**Exercise instructions**
Output must match the data below exactly from its first line through the line that contains "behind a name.", with no other line.

**Supplied information**
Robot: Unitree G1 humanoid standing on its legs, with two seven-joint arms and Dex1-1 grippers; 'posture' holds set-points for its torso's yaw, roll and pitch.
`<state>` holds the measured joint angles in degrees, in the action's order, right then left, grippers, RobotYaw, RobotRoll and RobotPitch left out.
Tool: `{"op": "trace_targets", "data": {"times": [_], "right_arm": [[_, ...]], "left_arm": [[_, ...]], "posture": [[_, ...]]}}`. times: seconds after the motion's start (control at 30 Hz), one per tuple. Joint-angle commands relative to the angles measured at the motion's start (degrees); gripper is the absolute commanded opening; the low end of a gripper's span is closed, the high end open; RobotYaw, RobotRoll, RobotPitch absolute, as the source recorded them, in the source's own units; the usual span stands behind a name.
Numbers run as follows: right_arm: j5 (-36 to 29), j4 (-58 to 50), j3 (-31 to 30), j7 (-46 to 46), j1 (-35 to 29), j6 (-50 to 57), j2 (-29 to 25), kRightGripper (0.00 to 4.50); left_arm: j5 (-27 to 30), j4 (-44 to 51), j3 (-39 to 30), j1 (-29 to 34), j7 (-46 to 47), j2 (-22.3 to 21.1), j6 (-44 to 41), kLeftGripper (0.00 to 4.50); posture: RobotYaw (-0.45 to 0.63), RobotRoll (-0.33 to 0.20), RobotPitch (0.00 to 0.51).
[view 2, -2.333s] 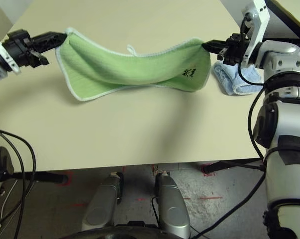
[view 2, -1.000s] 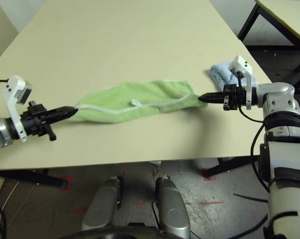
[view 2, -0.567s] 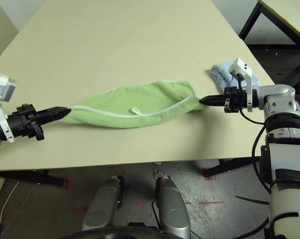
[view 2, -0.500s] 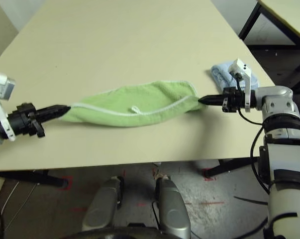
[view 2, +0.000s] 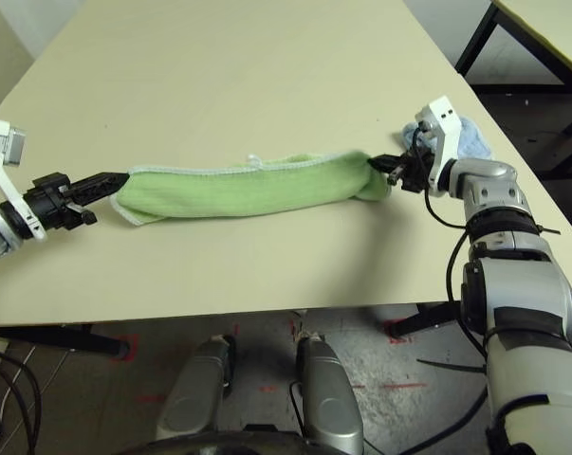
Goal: Fold the towel and set it aside.
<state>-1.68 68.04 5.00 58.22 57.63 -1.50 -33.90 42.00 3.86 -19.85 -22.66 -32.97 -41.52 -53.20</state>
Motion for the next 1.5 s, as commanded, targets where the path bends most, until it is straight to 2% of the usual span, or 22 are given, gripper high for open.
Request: {"op": "trace_targets", "data": {"times": [0.03,0.47,1.07,1.2,1.43,1.5], "right_arm": [[1.17,1.85,-0.84,-1.73,1.10,-1.01,0.96,0.00],[5.66,5.45,-2.83,-12.38,3.61,-1.70,2.80,0.00],[9.54,7.39,-4.20,-18.95,5.50,-1.57,4.98,0.00],[9.57,7.57,-4.21,-19.12,5.80,-0.34,4.92,1.23],[6.27,6.60,-1.81,-8.74,7.38,0.87,1.52,3.92],[5.31,6.26,-1.05,-5.73,7.62,1.16,0.35,4.50]], "left_arm": [[-4.57,-2.61,3.93,-1.01,0.34,0.35,2.75,0.05],[-17.04,-13.15,12.86,-6.96,-1.03,1.53,12.07,0.05],[-25.90,-21.77,17.06,-9.87,-5.11,3.29,20.26,0.05],[-26.56,-20.54,17.01,-9.60,-5.05,3.35,19.49,1.10],[-21.65,-6.75,12.11,-5.23,-6.87,0.25,12.51,3.81],[-20.26,-2.98,10.58,-3.82,-7.20,-0.87,10.27,4.47]], "posture": [[0.18,0.000,0.129],[0.17,0.000,0.126],[0.17,0.000,0.127],[0.17,0.000,0.129],[0.18,0.000,0.135],[0.18,0.000,0.136]]}}
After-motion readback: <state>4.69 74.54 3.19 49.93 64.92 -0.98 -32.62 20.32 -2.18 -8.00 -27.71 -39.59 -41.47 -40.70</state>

**Result for this exercise**
Robot: Unitree G1 humanoid standing on its legs, with two seven-joint arms and Dex1-1 grippers; 'posture' holds set-points for its torso's yaw, roll and pitch.
`<state>` holds the measured joint angles in degrees, in the action's order, right then left, grippers, RobotYaw, RobotRoll and RobotPitch left out.
Tool: `{"op": "trace_targets", "data": {"times": [_], "right_arm": [[_, ...]], "left_arm": [[_, ...]], "posture": [[_, ...]]}}`. times: seconds after the motion's start (control at 30 Hz), one per tuple. Joint-angle commands relative to the angles measured at the motion's start (degrees); gripper is the absolute commanded opening; the low end of a gripper's span is closed, the high end open; RobotYaw, RobotRoll, RobotPitch absolute, as the source recorded them, in the source's own units; the usual span stands behind a name.

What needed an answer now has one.